Em entrevista coletiva realizada, nesta sexta-feira (11), na sede das Promotorias da Capital, o promotor da Saúde Herbeth Figueiredo, o secretário-adjunto de Vigilância em Saúde, Alberto Carneiro, e o superintendente de Vigilância Sanitária da Secretaria de Estado da Saúde (SES), Paulo Jessé, esclareceram a interdição das enfermarias do Hospital Municipal Odorico Amaral de Matos (Hospital da Criança), ocorrida na tarde de quinta-feira (10). Eles afirmaram que as condições sanitárias do hospital são uma grave ameaça à saúde de funcionários e pacientes.

A interdição parcial foi resultado de uma reinspeção solicitada pelo promotor Herbeth, já que a Secretaria Municipal de Saúde havia sido notificada anteriormente para sanar as irregularidades detectadas no local. Porém, segundo ele, “a situação encontrada hoje é até mais grave que a anterior”.
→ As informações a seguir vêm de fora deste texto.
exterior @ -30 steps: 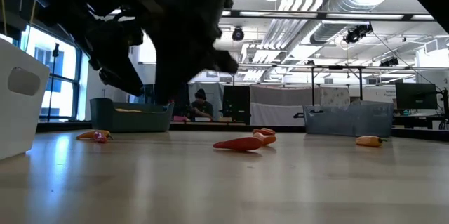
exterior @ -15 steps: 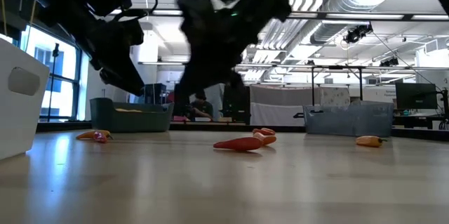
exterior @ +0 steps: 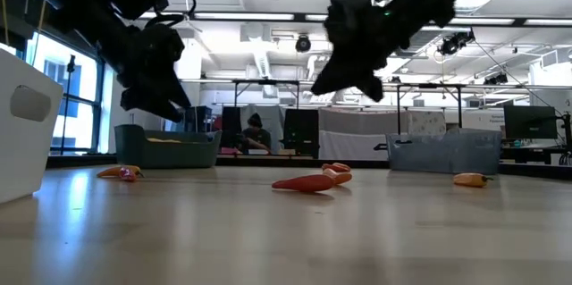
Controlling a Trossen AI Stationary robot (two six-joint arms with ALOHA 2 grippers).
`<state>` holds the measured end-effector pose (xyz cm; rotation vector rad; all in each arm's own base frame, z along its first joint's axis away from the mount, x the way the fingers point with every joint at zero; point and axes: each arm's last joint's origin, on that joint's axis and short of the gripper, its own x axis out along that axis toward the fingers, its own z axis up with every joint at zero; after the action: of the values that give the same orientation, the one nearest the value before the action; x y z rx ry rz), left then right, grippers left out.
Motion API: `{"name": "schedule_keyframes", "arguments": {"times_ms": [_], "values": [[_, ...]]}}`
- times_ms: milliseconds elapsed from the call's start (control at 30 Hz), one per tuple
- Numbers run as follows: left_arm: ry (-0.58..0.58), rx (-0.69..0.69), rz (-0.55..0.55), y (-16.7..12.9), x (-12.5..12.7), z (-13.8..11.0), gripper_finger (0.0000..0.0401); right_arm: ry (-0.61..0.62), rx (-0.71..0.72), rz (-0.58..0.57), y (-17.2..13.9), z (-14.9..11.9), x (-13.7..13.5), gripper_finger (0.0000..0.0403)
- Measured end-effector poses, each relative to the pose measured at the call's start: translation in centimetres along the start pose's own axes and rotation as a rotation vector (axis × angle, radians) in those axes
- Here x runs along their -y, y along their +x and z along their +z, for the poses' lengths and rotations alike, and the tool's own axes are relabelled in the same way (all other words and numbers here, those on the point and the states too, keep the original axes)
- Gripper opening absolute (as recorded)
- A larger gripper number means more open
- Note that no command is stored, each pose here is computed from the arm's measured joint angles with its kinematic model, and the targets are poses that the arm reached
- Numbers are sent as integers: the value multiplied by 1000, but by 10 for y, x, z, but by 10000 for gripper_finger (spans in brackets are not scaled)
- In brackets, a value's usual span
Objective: Sort produce into baskets
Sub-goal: Put the yellow chili pepper into the black bin
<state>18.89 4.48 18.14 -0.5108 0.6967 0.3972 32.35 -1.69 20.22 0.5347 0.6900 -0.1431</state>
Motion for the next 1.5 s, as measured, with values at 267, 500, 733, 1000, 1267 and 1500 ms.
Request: {"name": "schedule_keyframes", "arguments": {"times_ms": [267, 500, 733, 1000, 1267, 1500], "values": [[1, 105, 0, 0, 2, 9, 194, 203, 106, -199, -19, -13, 16, 0], [73, 155, -44, 1, 3, 16, 81, 415, 98, -186, -18, -10, 22, 30], [117, 200, -130, 8, 9, 22, 12, 466, 28, -124, -11, -34, -13, 131], [109, 231, -145, 20, 10, 25, 2, 383, -8, -178, 12, -63, -31, 189], [105, 210, -136, 33, 9, 23, 1, 276, -27, -215, 50, -79, -20, 182], [81, 208, -134, 34, 9, 23, 0, 250, -27, -257, 60, -85, -13, 139]]}}
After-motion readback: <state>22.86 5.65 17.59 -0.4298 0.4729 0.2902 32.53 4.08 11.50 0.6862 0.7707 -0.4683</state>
Com a interdição, a Prefeitura de São Luís terá um prazo de 72 horas (que começou a contar desde a tarde de quinta-feira (10) para remover os pacientes que estão internados nos setores interditados do hospital. Caso a medida seja descumprida, a SES poderá, via Vigilância, lavrar um auto de infração, instaurar um processo administrativo sanitário, aumentar o tempo de interdição e impor uma multa a partir de R$ 2 mil e que aumentará de acordo com a passagem do tempo.

Reinspeção
Os inspetores chegaram ao hospital Municipal cerca de uma hora após uma forte chuva que caiu na capital. “Ao chegarmos constatamos problemas de infiltração e de drenagem. Um forte cheiro de urina e de fezes podia ser sentido no hospital. Verificamos, ainda, problemas com acondicionamento de lixo e outras irregularidades”, destacou o promotor Herbeth.
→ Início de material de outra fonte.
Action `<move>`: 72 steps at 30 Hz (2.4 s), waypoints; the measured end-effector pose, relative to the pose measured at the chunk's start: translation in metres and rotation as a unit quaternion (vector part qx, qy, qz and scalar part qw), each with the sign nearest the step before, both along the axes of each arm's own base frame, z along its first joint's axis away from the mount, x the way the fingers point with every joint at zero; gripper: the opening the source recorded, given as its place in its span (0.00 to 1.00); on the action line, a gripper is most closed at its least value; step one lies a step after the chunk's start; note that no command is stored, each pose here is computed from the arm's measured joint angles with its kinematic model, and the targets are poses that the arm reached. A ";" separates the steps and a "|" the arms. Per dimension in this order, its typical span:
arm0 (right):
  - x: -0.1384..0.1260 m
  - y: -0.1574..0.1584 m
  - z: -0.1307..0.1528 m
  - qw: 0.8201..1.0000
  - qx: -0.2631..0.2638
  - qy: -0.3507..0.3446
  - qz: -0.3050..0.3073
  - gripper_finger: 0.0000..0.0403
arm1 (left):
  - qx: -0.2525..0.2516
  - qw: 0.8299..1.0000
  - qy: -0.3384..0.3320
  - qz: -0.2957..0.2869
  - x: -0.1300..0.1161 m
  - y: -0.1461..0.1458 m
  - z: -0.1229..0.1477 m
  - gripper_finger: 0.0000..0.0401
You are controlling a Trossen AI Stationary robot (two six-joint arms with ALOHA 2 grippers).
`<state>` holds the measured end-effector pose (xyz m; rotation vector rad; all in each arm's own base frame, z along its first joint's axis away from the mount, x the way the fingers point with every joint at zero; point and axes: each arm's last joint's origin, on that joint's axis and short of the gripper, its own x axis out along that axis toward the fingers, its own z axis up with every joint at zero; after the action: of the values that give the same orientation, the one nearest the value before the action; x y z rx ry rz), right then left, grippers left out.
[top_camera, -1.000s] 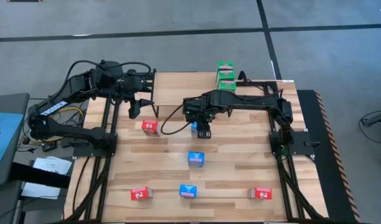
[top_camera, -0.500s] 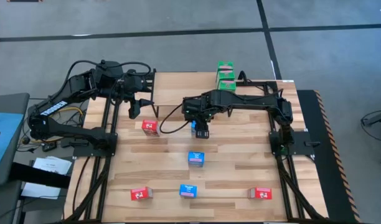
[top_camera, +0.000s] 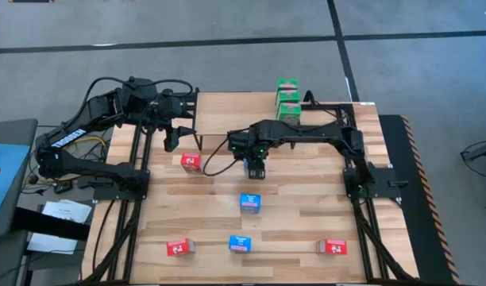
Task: Stack cereal on shelf
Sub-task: Put the top blue cereal box on the shelf
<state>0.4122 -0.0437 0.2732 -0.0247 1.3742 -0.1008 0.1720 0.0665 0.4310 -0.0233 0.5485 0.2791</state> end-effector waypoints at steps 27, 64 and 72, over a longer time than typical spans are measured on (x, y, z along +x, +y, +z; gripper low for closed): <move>0.000 -0.004 -0.013 0.999 -0.025 0.040 -0.025 0.62 | 0.001 1.000 0.006 -0.002 0.000 0.000 -0.001 0.60; 0.007 -0.007 -0.025 0.998 0.018 0.039 -0.036 0.50 | 0.004 1.000 0.008 -0.004 -0.001 0.000 -0.001 0.60; 0.008 -0.008 -0.008 0.999 0.017 0.026 -0.036 0.51 | 0.001 1.000 0.007 -0.002 -0.001 0.000 -0.001 0.60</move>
<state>0.4205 -0.0513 0.2649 0.0501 1.4290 -0.1377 0.1714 0.0663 0.4300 -0.0183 0.5619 0.2765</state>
Má conservação do prédio, piso rachado, colchões rasgados, mobiliário oxidado e deteriorado, mato em volta do hospital, tampas de esgotos inadequadas, falta de drenagem e de roupa de cama, instalações elétricas e hidráulicas precárias, falta de vestiário para funcionários, lixo hospitalar acondicionado em locais e recipientes irregulares foram alguns dos problemas apresentados à imprensa por meio de um relatório fotográfico feito pela Vigilância durante a inspeção àquela unidade de saúde. “O que constamos foi um risco para pacientes e também para funcionários do Hospital da Criança, já que as instalações estão muito comprometidas”, disse o secretário-adjunto Alberto Carneiro.

Para falar sobre a interdição e as futuras providências que serão adotadas a partir de agora haverá uma reunião, marcada para a semana que vem, entre a Secretaria Municipal de Saúde, o Ministério Público e a Vigilância Sanitária estadual.